## COLLECTED MATERIAL
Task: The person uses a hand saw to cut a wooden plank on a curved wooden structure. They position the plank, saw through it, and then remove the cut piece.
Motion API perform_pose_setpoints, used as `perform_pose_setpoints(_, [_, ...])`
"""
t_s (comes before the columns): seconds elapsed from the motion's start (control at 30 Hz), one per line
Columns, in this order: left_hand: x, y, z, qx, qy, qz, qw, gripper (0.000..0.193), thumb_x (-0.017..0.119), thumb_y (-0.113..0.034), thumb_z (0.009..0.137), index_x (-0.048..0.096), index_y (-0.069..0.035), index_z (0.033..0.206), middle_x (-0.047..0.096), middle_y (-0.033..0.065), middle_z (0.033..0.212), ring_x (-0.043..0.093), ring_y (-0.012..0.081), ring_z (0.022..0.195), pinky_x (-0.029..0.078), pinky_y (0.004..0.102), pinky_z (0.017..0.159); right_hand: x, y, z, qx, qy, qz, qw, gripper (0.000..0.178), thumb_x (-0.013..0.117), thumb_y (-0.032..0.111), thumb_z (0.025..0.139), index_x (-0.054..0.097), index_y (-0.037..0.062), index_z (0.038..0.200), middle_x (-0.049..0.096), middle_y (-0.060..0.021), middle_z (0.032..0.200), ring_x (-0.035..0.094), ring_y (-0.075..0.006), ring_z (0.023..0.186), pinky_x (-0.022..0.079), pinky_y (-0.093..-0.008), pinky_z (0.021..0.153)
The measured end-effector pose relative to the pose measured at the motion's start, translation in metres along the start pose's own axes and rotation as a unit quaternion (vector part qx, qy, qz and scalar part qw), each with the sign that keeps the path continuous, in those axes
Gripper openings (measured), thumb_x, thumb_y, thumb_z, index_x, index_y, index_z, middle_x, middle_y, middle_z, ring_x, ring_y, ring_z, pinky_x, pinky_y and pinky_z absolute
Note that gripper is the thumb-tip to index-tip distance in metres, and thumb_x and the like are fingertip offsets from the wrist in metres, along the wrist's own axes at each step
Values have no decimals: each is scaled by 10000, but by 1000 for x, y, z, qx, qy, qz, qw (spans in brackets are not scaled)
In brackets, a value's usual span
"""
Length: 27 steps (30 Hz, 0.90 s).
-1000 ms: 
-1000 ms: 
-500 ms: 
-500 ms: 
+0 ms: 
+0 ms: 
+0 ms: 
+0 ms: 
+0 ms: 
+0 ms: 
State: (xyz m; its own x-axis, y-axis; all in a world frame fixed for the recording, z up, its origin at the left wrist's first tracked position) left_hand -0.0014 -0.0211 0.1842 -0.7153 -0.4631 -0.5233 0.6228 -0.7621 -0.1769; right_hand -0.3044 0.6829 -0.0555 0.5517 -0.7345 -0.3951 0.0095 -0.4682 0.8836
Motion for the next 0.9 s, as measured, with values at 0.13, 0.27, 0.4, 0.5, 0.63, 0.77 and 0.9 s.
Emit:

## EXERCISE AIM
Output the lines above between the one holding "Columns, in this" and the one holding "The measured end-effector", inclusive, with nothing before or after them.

## ANSWER SPACE
Columns, in this order: left_hand: x, y, z, qx, qy, qz, qw, gripper (0.000..0.193), thumb_x (-0.017..0.119), thumb_y (-0.113..0.034), thumb_z (0.009..0.137), index_x (-0.048..0.096), index_y (-0.069..0.035), index_z (0.033..0.206), middle_x (-0.047..0.096), middle_y (-0.033..0.065), middle_z (0.033..0.212), ring_x (-0.043..0.093), ring_y (-0.012..0.081), ring_z (0.022..0.195), pinky_x (-0.029..0.078), pinky_y (0.004..0.102), pinky_z (0.017..0.159); right_hand: x, y, z, qx, qy, qz, qw, gripper (0.000..0.178), thumb_x (-0.013..0.117), thumb_y (-0.032..0.111), thumb_z (0.025..0.139), index_x (-0.054..0.097), index_y (-0.037..0.062), index_z (0.038..0.200), middle_x (-0.049..0.096), middle_y (-0.060..0.021), middle_z (0.032..0.200), ring_x (-0.035..0.094), ring_y (-0.075..0.006), ring_z (0.023..0.186), pinky_x (-0.022..0.079), pinky_y (-0.093..-0.008), pinky_z (0.021..0.153)
The measured end-effector pose relative to the pose measured at the motion's start, translation in metres along the start pose's own axes and rotation as a unit quaternion (vector part qx, qy, qz and scalar part qw), each with the sign that keeps the path continuous, in those axes

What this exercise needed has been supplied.